WHAT TO PRODUCE:
Search each line of the data for the word "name"; copy every line where it is found.

===

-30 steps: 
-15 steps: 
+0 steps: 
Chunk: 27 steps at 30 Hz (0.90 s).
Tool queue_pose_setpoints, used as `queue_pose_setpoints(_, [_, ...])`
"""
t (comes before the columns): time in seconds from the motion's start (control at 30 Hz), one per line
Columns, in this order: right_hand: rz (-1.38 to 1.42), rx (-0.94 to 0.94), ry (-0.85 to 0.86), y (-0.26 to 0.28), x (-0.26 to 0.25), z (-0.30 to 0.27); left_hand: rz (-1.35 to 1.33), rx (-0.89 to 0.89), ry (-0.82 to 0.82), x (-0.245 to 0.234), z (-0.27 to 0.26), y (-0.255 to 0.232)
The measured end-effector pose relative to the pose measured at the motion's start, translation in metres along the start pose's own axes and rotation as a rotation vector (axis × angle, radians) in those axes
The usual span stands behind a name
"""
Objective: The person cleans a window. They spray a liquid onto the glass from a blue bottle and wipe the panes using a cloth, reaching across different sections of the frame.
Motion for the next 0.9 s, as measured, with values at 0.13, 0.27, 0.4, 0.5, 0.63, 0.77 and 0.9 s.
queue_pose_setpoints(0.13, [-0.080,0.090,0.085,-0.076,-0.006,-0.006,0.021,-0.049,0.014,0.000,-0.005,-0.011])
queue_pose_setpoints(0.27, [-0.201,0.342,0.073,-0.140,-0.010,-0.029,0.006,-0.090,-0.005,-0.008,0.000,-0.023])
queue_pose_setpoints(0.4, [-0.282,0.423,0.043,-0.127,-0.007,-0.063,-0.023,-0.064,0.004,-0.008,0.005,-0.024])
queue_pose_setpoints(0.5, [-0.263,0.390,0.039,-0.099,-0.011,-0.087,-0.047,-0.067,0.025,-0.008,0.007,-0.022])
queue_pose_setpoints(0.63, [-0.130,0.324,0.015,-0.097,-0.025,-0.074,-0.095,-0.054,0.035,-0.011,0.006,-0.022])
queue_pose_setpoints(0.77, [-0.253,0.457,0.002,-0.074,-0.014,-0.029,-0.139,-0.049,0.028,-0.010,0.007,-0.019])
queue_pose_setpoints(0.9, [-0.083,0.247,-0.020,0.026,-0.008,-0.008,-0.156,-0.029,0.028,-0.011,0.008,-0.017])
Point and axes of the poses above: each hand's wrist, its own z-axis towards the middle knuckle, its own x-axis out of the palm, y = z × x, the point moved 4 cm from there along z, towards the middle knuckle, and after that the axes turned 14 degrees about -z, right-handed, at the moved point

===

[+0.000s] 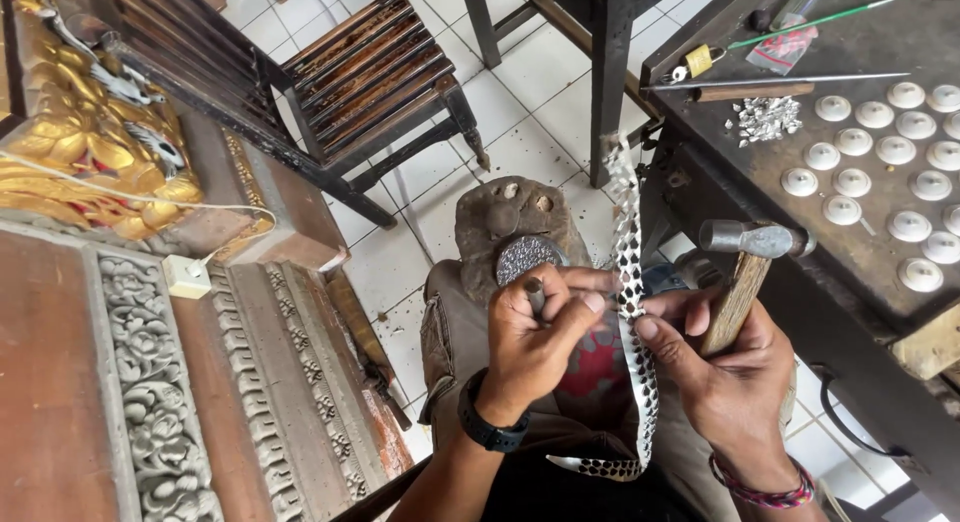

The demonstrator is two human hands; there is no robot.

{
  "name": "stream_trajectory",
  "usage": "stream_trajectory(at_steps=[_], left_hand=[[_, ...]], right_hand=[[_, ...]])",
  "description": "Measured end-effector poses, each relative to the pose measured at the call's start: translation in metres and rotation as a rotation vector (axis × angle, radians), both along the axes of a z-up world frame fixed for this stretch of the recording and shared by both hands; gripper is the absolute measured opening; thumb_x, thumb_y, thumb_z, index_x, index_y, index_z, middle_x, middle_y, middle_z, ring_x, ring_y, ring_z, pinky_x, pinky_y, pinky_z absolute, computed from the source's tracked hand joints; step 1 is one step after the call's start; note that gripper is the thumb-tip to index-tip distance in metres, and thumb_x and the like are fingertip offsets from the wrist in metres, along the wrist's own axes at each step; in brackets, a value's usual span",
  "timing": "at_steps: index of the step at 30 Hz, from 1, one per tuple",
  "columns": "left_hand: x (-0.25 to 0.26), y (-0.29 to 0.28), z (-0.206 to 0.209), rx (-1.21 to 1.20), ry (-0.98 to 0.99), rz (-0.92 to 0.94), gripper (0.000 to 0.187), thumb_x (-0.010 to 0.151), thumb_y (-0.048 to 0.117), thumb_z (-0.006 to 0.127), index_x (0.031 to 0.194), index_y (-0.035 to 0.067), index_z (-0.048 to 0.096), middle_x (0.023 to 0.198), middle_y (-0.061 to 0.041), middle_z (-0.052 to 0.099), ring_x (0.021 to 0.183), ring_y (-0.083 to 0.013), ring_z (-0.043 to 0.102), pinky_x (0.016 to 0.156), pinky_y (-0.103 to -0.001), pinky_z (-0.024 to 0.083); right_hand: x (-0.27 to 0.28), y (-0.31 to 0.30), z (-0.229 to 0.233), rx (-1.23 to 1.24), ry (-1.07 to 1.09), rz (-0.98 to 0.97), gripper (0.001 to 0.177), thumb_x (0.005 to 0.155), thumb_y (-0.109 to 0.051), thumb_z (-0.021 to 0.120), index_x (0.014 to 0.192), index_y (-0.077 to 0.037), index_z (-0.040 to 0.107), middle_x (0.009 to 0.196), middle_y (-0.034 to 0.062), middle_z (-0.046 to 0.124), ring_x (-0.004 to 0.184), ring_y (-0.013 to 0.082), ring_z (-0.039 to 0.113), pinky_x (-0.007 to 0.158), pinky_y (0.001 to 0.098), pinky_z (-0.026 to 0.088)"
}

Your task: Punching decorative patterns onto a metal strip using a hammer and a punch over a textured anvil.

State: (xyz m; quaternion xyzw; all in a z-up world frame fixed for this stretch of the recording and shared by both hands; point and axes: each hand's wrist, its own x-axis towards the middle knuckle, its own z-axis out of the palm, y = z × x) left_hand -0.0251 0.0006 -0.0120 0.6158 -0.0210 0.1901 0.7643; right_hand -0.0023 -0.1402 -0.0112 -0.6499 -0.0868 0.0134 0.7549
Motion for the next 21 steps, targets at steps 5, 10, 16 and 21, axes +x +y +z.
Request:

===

OUTPUT BELOW:
The usual span stands behind a name
  "name": "stream_trajectory",

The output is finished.